I need to write this so I can get it off my chest.

It’s so hard for me to just imagine having sex. I’m in my twenties and still just masturbating is a fucking struggle. I  get triggered every time.

It’s better than before, now at least I can imagine someone wanting to have sex with me, but I still feel like I’m being a spoiled brat, using someone for my own benefit (that’s how they see me). But it’s actually the opposite, my mind always tends to think that the other persons would just fuck me to get off, like a sex toy. Just using my body, because no one could really want me.

I was imagining having actual sex with someone, where both of us want to fuck each other, and I realized that’s what’s sex is. If it’s not like that, then it’s rape. And there are people in this fucking world who would find me attractive, and who would actually want to have sex with me.

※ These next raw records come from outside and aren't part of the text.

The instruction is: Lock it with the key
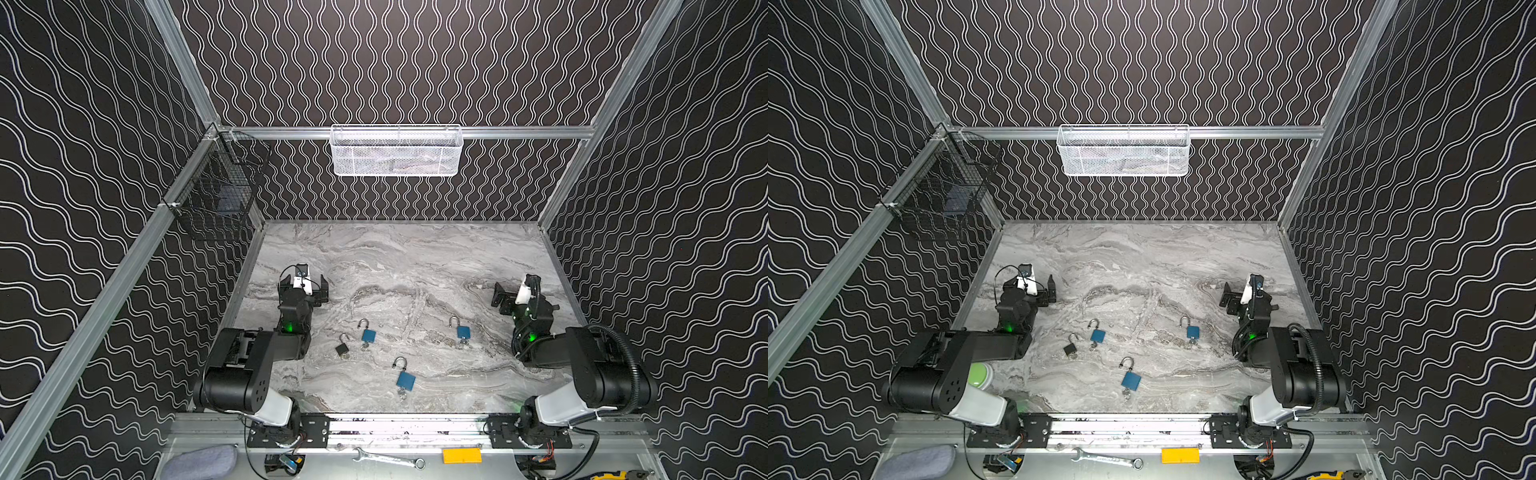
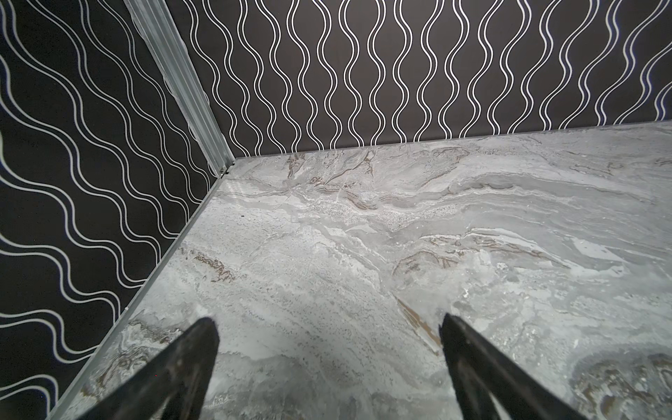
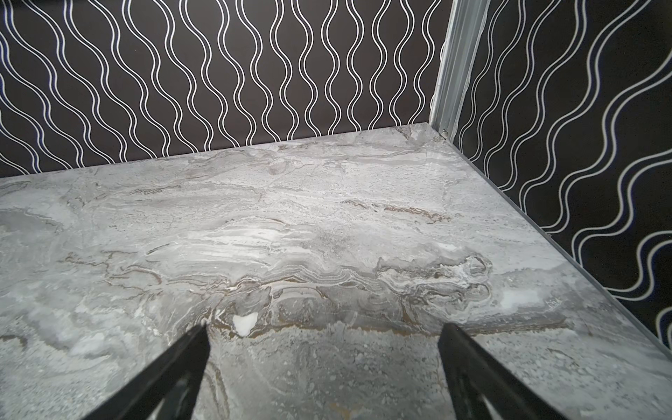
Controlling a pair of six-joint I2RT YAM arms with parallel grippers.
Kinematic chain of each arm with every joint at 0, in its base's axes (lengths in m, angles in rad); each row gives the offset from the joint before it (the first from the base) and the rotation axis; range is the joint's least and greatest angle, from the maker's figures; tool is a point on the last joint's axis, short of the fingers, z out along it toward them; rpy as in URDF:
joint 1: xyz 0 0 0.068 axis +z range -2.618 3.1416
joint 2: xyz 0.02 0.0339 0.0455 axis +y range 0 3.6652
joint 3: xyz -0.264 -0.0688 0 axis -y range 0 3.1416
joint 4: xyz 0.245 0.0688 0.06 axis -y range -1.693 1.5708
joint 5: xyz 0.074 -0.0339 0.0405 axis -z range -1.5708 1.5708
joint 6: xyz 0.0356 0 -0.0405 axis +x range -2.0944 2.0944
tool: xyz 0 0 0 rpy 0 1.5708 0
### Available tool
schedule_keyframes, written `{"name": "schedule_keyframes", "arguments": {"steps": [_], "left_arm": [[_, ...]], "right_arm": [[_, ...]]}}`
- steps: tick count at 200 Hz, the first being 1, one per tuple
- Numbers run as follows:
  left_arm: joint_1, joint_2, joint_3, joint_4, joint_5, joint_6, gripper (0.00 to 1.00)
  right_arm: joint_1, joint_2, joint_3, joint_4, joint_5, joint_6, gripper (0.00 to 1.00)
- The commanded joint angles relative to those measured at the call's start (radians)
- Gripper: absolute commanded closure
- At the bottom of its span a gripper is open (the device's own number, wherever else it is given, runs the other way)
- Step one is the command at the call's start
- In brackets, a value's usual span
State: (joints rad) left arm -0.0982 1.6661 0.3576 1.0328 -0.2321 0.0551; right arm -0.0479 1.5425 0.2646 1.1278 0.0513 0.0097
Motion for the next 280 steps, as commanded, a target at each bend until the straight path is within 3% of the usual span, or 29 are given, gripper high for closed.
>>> {"name": "schedule_keyframes", "arguments": {"steps": [1,25,58,83,116,143,168,199,217,244,280], "left_arm": [[0.0,-0.002,0.002,0.028,0.002,0.005,0.01],[0.0,-0.005,-0.001,0.03,0.002,0.007,0.01],[-0.001,-0.057,0.046,-0.098,-0.037,-0.009,0.01],[-0.01,-0.096,0.049,-0.142,-0.066,-0.007,0.01],[-0.017,-0.19,0.123,-0.368,-0.097,-0.037,0.01],[-0.029,-0.234,0.294,-0.793,-0.128,-0.104,0.01],[-0.073,-0.245,0.365,-0.96,-0.179,-0.15,0.01],[-0.105,-0.251,0.466,-1.219,-0.107,-0.237,0.01],[-0.11,-0.269,0.49,-1.34,-0.073,-0.312,0.01],[-0.11,-0.385,0.408,-1.372,0.043,-0.435,0.01],[-0.113,-0.461,0.378,-1.52,0.155,-0.514,0.01]], "right_arm": [[0.002,-0.005,-0.005,0.054,0.015,-0.013,0.0],[0.002,-0.014,-0.012,0.062,0.046,-0.003,0.0],[0.002,-0.041,-0.027,0.071,0.071,0.007,0.0],[0.002,-0.106,-0.014,-0.009,0.088,0.012,0.0],[0.004,-0.208,0.01,-0.13,0.104,0.014,0.0],[0.02,-0.327,0.027,-0.228,0.109,0.024,0.0],[0.035,-0.406,0.142,-0.494,0.096,0.057,0.0],[0.066,-0.423,0.348,-0.871,-0.025,0.1,0.0],[0.131,-0.44,0.4,-0.98,-0.006,0.145,0.0],[0.256,-0.448,0.469,-1.162,0.007,0.22,0.0],[0.384,-0.403,0.53,-1.346,0.037,0.362,0.0]]}}
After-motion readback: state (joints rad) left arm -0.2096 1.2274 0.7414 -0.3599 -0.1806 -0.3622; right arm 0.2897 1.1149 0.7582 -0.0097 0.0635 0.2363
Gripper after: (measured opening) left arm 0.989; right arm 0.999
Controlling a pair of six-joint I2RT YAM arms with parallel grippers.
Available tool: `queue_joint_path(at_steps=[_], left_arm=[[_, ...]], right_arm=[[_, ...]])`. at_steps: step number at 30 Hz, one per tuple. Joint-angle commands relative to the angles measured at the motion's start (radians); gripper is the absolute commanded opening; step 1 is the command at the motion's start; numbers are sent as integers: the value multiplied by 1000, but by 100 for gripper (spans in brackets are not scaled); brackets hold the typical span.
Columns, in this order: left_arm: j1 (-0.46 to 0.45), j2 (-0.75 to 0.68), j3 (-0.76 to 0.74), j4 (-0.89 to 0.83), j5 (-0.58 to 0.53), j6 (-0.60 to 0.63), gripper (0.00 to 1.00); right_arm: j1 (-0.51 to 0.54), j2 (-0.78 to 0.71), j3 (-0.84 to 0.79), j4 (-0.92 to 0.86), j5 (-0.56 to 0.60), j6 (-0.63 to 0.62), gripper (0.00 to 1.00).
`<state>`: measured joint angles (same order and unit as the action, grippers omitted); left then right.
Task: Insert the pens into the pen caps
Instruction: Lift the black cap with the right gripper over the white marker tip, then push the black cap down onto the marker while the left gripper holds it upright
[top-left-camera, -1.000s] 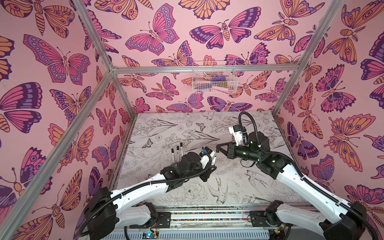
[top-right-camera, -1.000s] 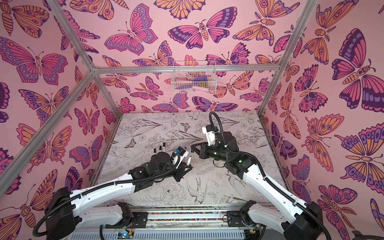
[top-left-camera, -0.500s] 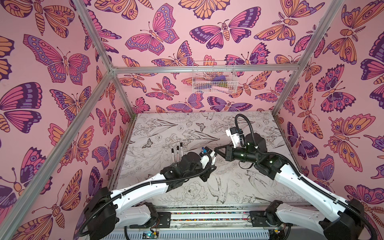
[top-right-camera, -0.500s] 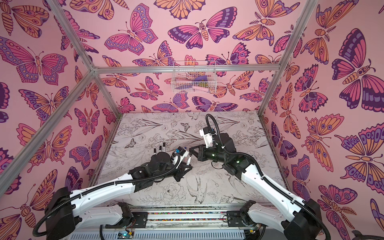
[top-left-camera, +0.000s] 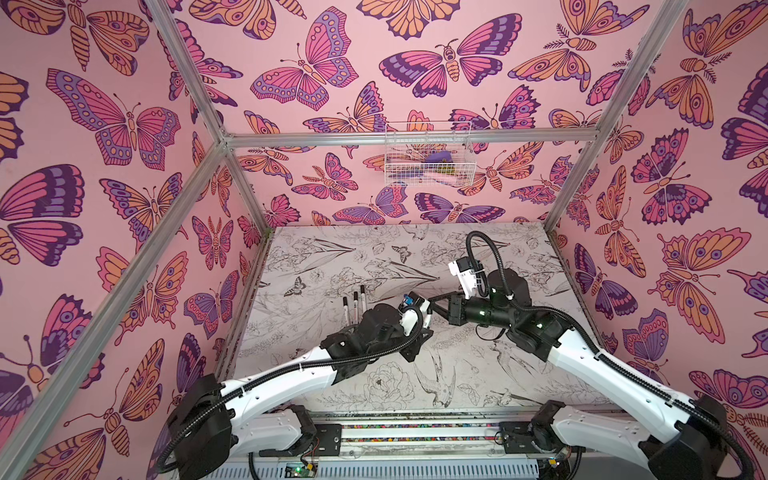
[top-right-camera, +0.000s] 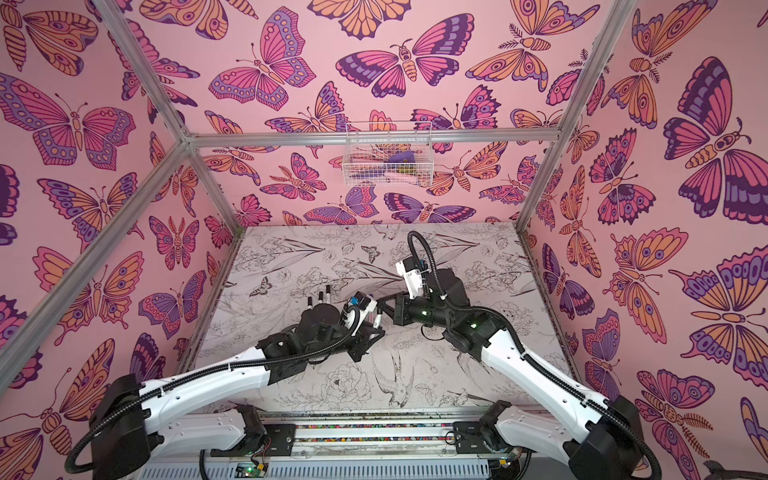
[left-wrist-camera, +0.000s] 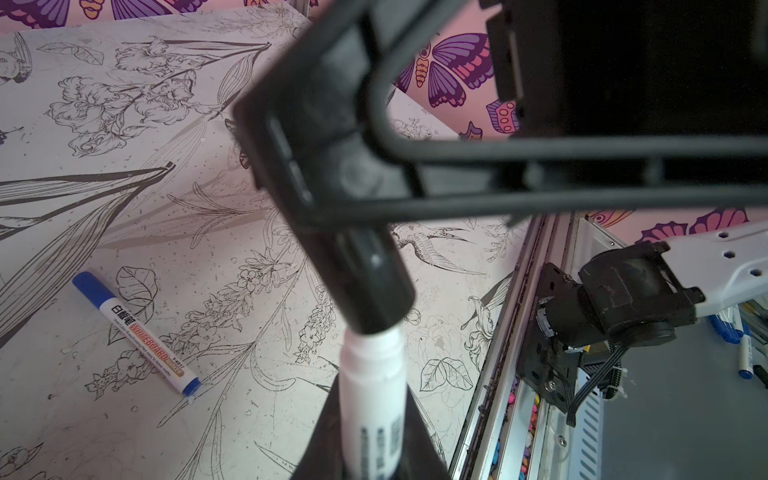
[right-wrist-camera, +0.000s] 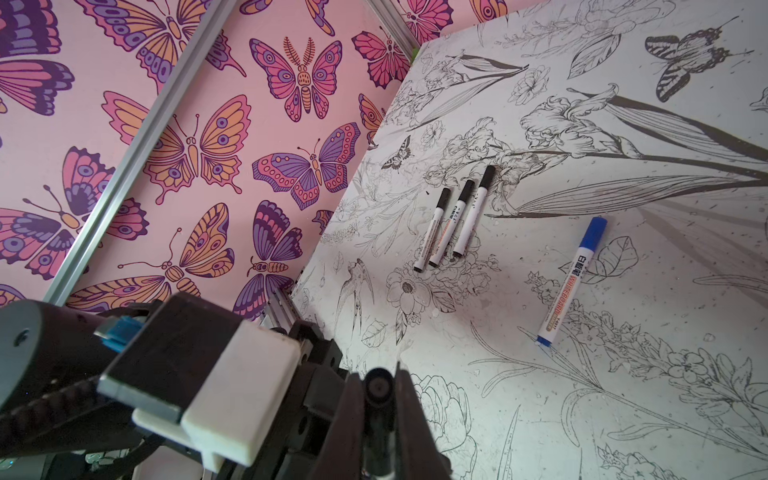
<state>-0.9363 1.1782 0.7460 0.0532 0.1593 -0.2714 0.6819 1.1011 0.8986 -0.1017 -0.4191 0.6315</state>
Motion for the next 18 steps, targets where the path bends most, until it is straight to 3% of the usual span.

It’s hard for me to accept my body. Or just have a body, or remembering that I have one. I was thinking this has always been the case, since I was a child, and obviously that was thanks to my family.

I remembered when I was 13 or 14, and we were having dinner with my whole family, and some friends of them. They decided to start talking about my appearance (that’s the only thing they would talk about me) and saying, once again, how I should change my hair, change that, pay more attention to my appearance. One of them said I looked “horrible”, and then asked “Don’t you want to attract the opposite sex?”.

What kind of fucked up question is that? Of course everyone agreed. They also starting criticizing how “shy” I was, and how I would never talk. One of their friends, who was clearly uncomfortable with the situation, tried to make it better saying “Oh, well I’m sure that when she does have something to say, it’s brilliant!”. My abuser shook their head, with a face that said “Trust me, no.”

They did that. Those people who say they love me did that to me.

I can’t even look at my body. For most of my life I didn’t even feel it. I was like a fucking cloud. I didn’t feel like I was a girl, I didn’t feel like I had a gender. I didn’t feel like I was a person.

This is the fucking proof of what they did to me. This fucking blog, this fucking post. Just so my brain doesn’t try to delete it and forget everything that ever happened to me, like it usually does.

I was a fucking child. They were supposed to tell me “Hey, are boys being nice to you? Do you feel comfortable in your own skin? Remember you’re beautiful and that I’ll protect you.” I was a 13 year old girl. But they were telling me “Your body doesn’t belong to you. Make sure you’re pretty to boys, that’s your only fucking use and you’re failing at it.”

Fuck all of them.

I hope one day someone sees the pain I’ve been through. And they deserve to fucking die. They don’t deserve to see my fucking face ever again.